Monday, October 5, 2009

Conversation 411

I was reading Billy Coffey's guest post on Hey Look A Chicken today, and found myself remembering....

"The king is a big man, but he still can't eat his cookies with a shovel."

Some of you may recognize this as a Hungarian proverb. I suspect that if you recognize it, it is because I have dropped that little ditty in comments on various blogs over almost two years. I haven't exactly been spamming blogs with that saying, but when asked favorite quotations, BAM! That one is right up there. My daddy thought he taught it to me when I was a little girl. I could recite it when I was eight. I don't think I understood it until I say my daddy demonstrate it when I was twenty-two.

Mom was convinced that I'd have a better chance getting a job teaching in the neighborhood if we went to neighborhood meetings. That is NOT how it works in Chicago, but my general philosophy on life has always been, "when possible, humor mom." So the three of us, mom, dad, and I, started going to neighborhood improvement association meetings. It was about stuff like keeping people from littering in the park, to encouraging folks to plant flowers in front of their house. There were also mitten and coat drives, stuff like that. I am sure something like this exists where you live. Doesn't it exist everywhere?

Well, the meeting portion of the evening is over, and the cookies and juice part is about to begin. I was surprised to run into one of the professors from the University I just graduated from. (I went to a "Commuter School". No dorm for me. I lived at home and took the bus everyday to classes, just like when I was in High School.) Here mom, dad and I were sitting down with a professor and his wife, who for all I know may have been a professor, too.

Now, my daddy used to read a lot, but he had not been to college. When he came to America, he went to trade school. My daddy was able to fix electrical stuff, plumbing, do carpentry kind of stuff around the house. He was a machinist, and I was very proud of his abilities. But what on earth could he talk about with an anthropology professor?

HRM: Professor McIntosh, this is my daddy, Frank, and my mom, Helen.
Professor: Nice to meet you. I'm Andy, and this is my wife Mabel.
Daddy: Nice to meet you.
Mom: Lovely neighborhood.
Mabel: Oh yes!
Daddy: Have you lived here long?
Professor: No. We just moved in a couple of months ago.
Daddy: Really? Make sure you go for walks east of Keeler Avenue on Carmen. You can't get there by car, but it is really a beautiful area of the park, very much separated from the play area and field house, as it is across Foster Avenue.
Professor: Really? Are dogs allowed there? I have a ......



You can picture the rest, I'm sure. It is what communication experts refer to as a "conversation". It seems I underestimated both the professor, and my daddy. I seem to have somehow thought that just because up until now, I had never seen Professor McIntosh outside of his professional setting, that he couldn't talk about anything except anthropology, and that dad would not be able to hold his own talking with such a well educated man.

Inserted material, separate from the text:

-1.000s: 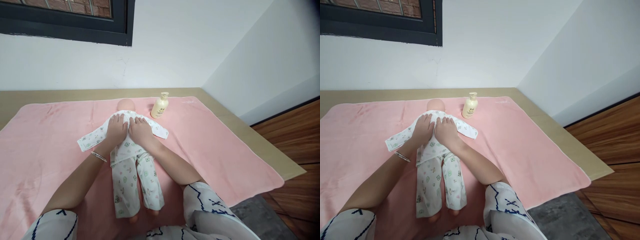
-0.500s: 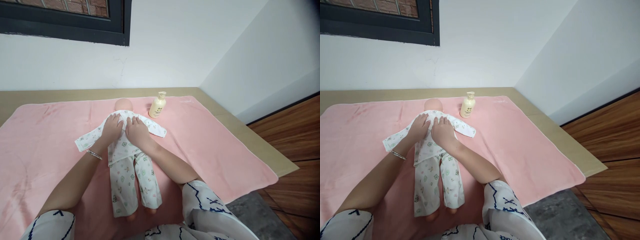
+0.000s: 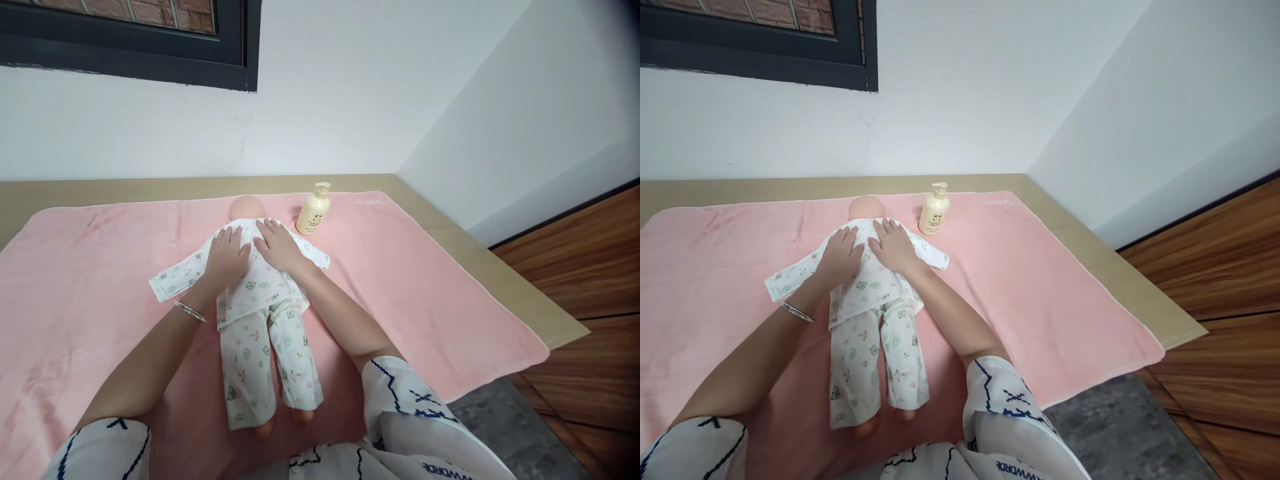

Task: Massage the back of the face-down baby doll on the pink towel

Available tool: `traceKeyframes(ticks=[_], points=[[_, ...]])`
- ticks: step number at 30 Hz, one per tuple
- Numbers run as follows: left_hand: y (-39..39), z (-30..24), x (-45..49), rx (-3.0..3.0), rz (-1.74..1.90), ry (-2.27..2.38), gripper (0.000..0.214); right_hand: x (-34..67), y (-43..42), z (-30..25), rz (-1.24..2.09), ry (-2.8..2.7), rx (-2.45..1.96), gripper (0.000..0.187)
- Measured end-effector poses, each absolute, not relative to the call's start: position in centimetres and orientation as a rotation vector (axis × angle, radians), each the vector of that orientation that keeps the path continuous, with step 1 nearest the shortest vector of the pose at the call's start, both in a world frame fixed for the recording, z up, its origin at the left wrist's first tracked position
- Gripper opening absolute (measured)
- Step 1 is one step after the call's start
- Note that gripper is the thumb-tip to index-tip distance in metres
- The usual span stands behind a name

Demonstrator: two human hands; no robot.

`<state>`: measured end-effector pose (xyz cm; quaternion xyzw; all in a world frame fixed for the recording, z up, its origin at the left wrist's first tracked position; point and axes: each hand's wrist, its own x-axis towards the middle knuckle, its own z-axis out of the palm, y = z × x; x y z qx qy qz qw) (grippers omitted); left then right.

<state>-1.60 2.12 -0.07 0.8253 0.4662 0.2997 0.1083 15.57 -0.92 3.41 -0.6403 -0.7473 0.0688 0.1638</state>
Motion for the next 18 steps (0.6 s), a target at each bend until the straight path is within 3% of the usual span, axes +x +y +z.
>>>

Silly Helen! Experience and empathy made Daddy ten times better at conversing with anyone than I was....

I was a very, very foolish young woman. Daddy and the professor had a nice long chat. The life experiences of anthropology professors is a lot like our own. Apparently they take walks in the neighborhood, and pick up dog poop, much the same way machinists and their families do (or would if they didn't have a daughter who was allergic to dog hair...)


Come on and join Wendy's life is funny blog carnival. She isn't fussy about whether you mean hilarious, strange, or just a good time.

7 comments:

Annie K said...

I'm a firm believer that college can't teach life. Or common sense.

Great story Helen!

Wendy said...

Okay, I have yet to receive that little ditty in my comment section. I feel strangely left out now. And I wonder what it would be like to eat cookies with a shovel... Nom nom nom!

jasonS said...

I don't remember that saying either, but I like it.

We're all just people when you strip everything away. Well, then we're naked people. :)

katdish said...

So much of what we worry about never happens. And I love the cookies with a shovel quote.

Joanne Sher said...

I just LOVE the proverb too. Will have to remember it! And a great story.

Billy Coffey said...

Ah Helen, that was so good! Said much better than I could ever manage.

Beth said...

Billy's right. You tell stories and tie them in with a theme just so very well!